Home > Mathematical Logic, Set Theory > The Cumulative Hierarchy of Sets

## The Cumulative Hierarchy of Sets

The way the von Neumann cumulative hierarchy of sets is usually presented is the following:

1. $V_0 = \emptyset$
2. (Sucessor case) $V_{\alpha + 1} = {\mathcal P}(V_\alpha)$
3. (Limit case) $V_\alpha = \bigcup{\{V_\beta : \beta < \alpha\}}$

Then, $\textbf{V} = \bigcup{\{V_\alpha : \alpha \in \textbf{ON}\}}$.

Let us examine this definition in slow motion.

Informally, we think of each $V_\alpha$ as a small universe of sets. We think of sets as containers, uniquely identified by their content (I took this idea of contents and containers from Boolos and Jeffrey, Computability and Logic).

We start from nothing. $V_0$ is a universe where no sets exist, not even the empty set. $\lnot \exists x(x=x)$ is true in $V_0$.

So we have already built one content: the empty one. And we are willing to attach a container to this content: the empty set $\emptyset$, but we cannot yet, that’s the task of the powerset operation.

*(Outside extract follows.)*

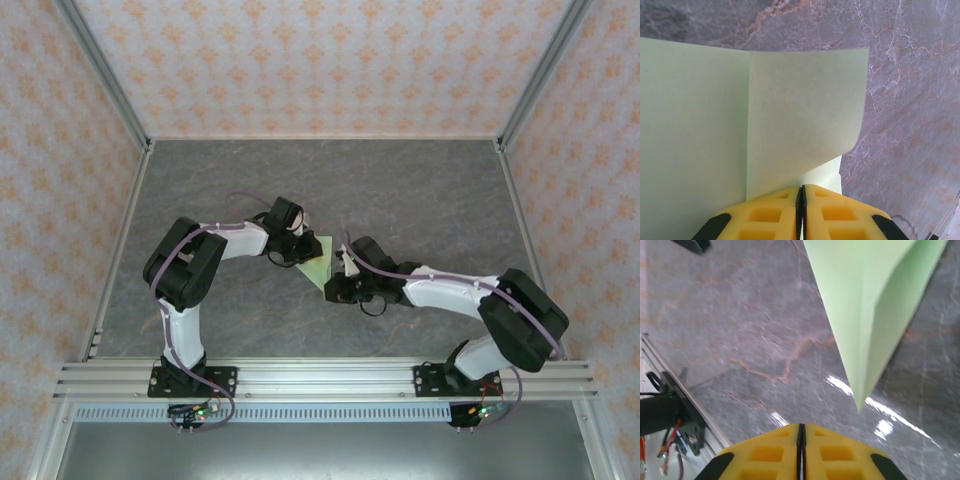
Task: Fold a paper plane with a square sheet of paper (fold left side to right side)
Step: Fourth fold the wing at the center of the table.
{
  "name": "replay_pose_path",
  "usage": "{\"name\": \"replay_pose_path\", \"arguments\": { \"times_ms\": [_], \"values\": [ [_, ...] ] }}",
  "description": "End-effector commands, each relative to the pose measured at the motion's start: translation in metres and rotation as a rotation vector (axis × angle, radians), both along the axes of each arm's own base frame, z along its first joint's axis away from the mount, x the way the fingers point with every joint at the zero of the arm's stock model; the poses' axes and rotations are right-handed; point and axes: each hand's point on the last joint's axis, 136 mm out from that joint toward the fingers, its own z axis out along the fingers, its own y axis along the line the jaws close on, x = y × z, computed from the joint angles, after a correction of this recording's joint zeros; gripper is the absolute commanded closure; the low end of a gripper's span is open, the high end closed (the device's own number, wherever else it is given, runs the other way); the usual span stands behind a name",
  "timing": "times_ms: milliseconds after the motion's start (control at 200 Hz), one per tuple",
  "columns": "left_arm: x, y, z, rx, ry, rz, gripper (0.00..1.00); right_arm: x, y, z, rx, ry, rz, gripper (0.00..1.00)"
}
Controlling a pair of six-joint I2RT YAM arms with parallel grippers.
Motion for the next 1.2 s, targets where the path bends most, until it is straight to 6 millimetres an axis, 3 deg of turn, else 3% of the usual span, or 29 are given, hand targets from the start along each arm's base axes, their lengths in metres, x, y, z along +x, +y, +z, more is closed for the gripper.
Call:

The powerset operation applied on $V_\alpha$ supplies us with new content by attaching a container, i.e. a set, to each possible content made of what we have obtained so far, i. e. to each possible combination of sets living in $V_\alpha$. This collection of sets is, then, the content of the following universe $V_{\alpha + 1}$. Actually not all of this content is entirely new, but that’s why we call the hierarchy of the $V_\alpha$s “cumulative”.

So, the empty set will be the only content of our next universe $V_1$. Note that $V_1$ knows $V_0$ is a set, but $V_0$ doesn’t. This holds in general for any $V_{\alpha + 1}$ and $V_\alpha$.

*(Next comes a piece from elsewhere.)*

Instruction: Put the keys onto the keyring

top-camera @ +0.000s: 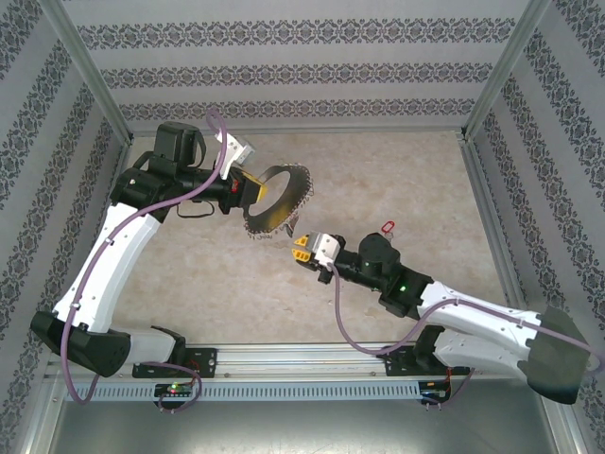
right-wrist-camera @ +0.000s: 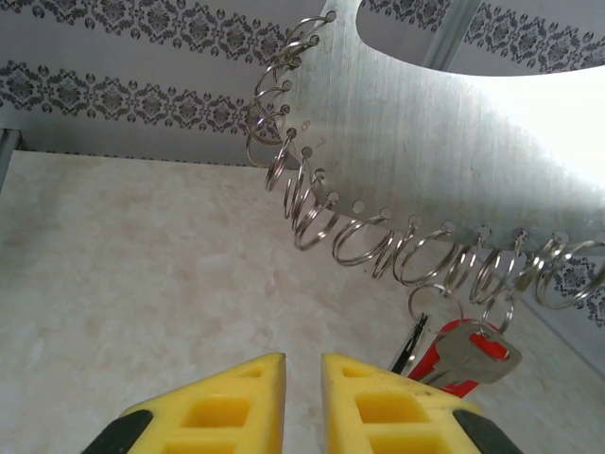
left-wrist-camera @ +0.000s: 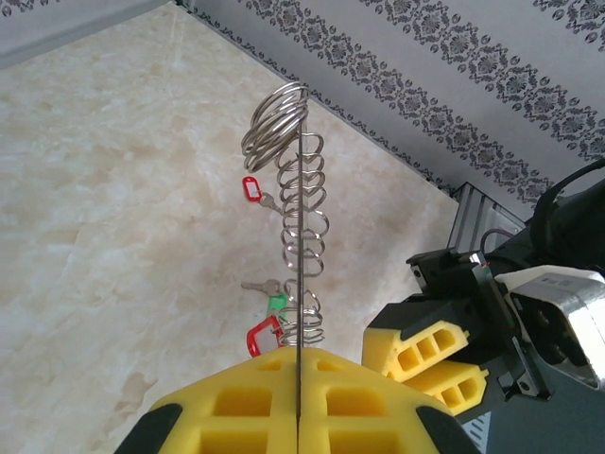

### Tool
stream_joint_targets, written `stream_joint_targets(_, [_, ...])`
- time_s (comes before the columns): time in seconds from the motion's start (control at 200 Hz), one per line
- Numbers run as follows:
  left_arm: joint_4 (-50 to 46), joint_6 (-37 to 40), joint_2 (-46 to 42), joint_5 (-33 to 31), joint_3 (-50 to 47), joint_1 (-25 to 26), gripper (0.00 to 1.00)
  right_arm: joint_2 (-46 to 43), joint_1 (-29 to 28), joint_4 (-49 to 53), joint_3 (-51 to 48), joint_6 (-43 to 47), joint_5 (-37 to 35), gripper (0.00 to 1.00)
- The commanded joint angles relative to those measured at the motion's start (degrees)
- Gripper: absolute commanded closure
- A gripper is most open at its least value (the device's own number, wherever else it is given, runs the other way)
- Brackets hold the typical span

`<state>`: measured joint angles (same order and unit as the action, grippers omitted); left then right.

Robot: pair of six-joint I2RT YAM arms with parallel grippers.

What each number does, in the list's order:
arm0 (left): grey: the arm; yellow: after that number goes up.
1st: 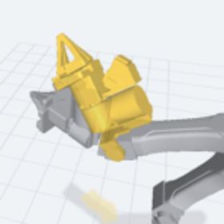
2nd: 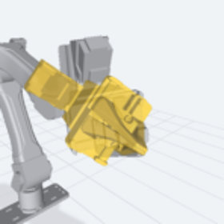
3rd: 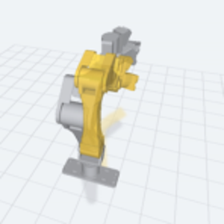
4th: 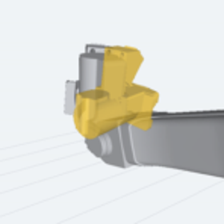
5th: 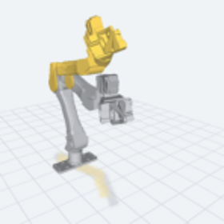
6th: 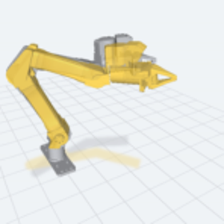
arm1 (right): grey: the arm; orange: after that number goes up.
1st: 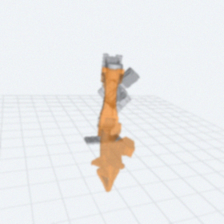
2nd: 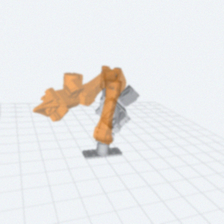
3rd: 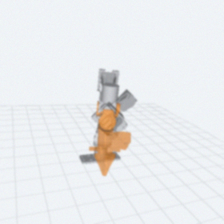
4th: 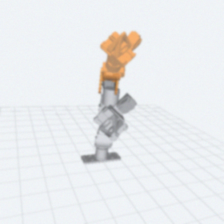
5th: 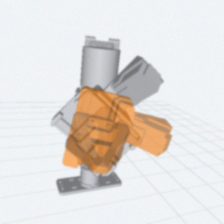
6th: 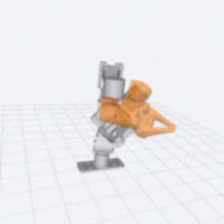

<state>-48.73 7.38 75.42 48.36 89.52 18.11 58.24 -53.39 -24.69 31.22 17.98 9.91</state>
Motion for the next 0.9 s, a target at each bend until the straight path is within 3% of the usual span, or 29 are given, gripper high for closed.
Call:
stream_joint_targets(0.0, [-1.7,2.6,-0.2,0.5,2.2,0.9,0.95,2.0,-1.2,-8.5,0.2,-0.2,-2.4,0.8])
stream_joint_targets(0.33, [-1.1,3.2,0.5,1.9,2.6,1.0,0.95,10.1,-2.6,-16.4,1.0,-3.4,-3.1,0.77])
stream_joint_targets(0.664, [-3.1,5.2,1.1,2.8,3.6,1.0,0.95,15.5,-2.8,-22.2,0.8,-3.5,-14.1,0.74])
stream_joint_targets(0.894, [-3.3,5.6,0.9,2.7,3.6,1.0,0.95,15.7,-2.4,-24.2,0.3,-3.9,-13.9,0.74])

The union operation supplies us with a new content by collecting every set previously obtained by iteration of the powerset operation. Note that no container is attached to any content with this operation (no new sets are formed), only an entirely new content is generated. The subsequent application of the powerset operation to this new content is what is going to do the job of attaching a set to it.

Hence, for example, $V_\omega$ is the set of hereditarily finite sets, but this set, like $\omega$, and their subsets, functions and relations, and in fact any other infinite set of hereditarily finite sets, lives in $V_{\omega + 1}$. In turn, ${\mathcal P}(\omega)$, like $V_{\omega + 1} = {\mathcal P}(V_\omega)$, lives in $V_{\omega + 2}$.

Note that this process goes on as long as there are ordinals available. Successors mark the places where we can apply the powerset operation to generate new sets and limits the places where we can look back and see what we have done.